First, when you make an error, the PC-3100S *really* wants you to stop and think about what you’ve done. It beeps three times, displays your error at the bottom, and doesn’t give you your cursor back! Never seen anything like it. As far as I can tell, you have two options for proceeding, up-arrow to get your line back and fix it, or CL to erase the line and start over. DISP seems to work the same as PRINT in standard BASIC. Perhaps in this BASIC, PRINT is for interacting with a printer? This is far from the only difference in BASIC. From the one and only source of informationI could find about this system, which also isn’t terribly detailed, this BASIC is similar to Sharp’s pocket computer BASIC. So that might be a source of information, too.

Let’s take a closer look at the aesthetics and connections of this machine. First is the main system itself. It has a decidedly unique keyboard. The first thing I noticed quickly was that there is no shift key. You instead go from mode to mode using the dedicated keys. You start in alphanumeric mode, and you can switch to katakana mode or punctuation mode. And although it’s not a mode per se, you can also enter another set of characters and graphic symbols by holding down control. Parts of this system resemble the MZ-700, although the MZ-700 does also have a shift key. The directional arrow keys surrounding the home key is also unusual. But really, aside from having a QWERTY layout, they made this different in almost every way.

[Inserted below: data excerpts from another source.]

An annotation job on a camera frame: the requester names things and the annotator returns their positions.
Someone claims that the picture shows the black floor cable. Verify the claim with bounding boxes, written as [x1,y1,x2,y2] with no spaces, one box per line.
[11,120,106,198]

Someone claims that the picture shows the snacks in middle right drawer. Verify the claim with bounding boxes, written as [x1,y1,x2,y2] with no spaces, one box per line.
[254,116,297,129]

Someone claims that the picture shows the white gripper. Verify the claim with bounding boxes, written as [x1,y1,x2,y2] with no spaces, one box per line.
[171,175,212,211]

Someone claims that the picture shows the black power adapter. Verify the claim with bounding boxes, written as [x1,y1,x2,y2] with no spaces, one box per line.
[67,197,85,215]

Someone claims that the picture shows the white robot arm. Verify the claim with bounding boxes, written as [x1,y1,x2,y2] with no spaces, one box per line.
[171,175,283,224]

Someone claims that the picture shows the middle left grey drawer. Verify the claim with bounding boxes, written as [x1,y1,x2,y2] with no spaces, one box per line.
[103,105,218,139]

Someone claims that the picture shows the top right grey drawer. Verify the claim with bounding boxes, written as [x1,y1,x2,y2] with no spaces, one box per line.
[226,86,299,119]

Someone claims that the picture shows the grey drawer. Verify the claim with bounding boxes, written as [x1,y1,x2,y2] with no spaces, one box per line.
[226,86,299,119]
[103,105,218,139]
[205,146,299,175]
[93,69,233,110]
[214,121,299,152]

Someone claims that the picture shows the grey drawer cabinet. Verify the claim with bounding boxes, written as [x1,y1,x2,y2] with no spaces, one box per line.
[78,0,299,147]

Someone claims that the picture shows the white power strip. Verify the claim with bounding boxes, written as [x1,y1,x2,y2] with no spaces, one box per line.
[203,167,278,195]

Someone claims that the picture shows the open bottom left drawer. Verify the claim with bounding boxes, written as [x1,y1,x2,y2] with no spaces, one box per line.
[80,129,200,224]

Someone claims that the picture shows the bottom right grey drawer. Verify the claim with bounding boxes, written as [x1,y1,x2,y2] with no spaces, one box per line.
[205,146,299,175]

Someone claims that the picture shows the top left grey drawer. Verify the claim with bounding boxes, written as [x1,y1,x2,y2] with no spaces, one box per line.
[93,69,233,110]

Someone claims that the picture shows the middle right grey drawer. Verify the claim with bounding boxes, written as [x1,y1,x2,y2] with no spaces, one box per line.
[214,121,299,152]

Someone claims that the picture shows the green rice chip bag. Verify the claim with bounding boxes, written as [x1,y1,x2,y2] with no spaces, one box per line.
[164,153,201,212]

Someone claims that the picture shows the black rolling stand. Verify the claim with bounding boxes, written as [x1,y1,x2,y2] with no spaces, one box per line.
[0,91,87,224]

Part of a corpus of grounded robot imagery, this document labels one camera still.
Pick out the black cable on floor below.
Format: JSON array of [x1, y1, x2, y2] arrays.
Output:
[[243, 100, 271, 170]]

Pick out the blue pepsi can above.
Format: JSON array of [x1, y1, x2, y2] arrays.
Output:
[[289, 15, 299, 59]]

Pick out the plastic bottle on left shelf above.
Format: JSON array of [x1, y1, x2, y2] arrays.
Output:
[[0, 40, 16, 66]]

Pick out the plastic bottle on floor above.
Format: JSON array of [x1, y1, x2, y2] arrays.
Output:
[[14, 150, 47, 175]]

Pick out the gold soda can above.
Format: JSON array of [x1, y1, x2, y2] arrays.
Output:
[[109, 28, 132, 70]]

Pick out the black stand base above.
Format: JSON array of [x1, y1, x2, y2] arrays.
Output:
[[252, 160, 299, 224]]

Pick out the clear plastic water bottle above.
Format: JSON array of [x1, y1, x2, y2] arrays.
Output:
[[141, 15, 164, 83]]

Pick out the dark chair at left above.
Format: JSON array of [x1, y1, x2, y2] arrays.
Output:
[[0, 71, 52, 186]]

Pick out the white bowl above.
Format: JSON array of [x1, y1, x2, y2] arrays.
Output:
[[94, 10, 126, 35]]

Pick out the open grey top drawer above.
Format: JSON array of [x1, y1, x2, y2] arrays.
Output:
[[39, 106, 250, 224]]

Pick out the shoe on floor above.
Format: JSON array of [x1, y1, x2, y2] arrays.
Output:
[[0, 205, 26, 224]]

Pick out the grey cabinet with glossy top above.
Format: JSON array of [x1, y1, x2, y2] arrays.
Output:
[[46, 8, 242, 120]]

And the monitor. You can adjust the viewing angle and the height by pivoting or sliding it along the rails on the side. That’s pretty cool! It’s also much lighter than most, I guess because it’s monochrome and doesn’t need all of the extra electronics to process and generate color. And another first for me, there’s no plug for the video source of any sort, you screw in three wires for video, sync, and ground. I’m not sure if mixing these would produce disastrous results or not, but I’m certainly glad they left the cable attached!

I do believe there is a problem with the system. It largely appears to work, but the way it stores code and displays it seems problematic. I’m trying to figure out the pattern and will post more soon, but I think there’s probably something wrong with a RAM chip. There are many other quirks, which may just be standard system behavior or may be glitches. This system is so unlike anything I’ve used before, I’m not able to clearly determine.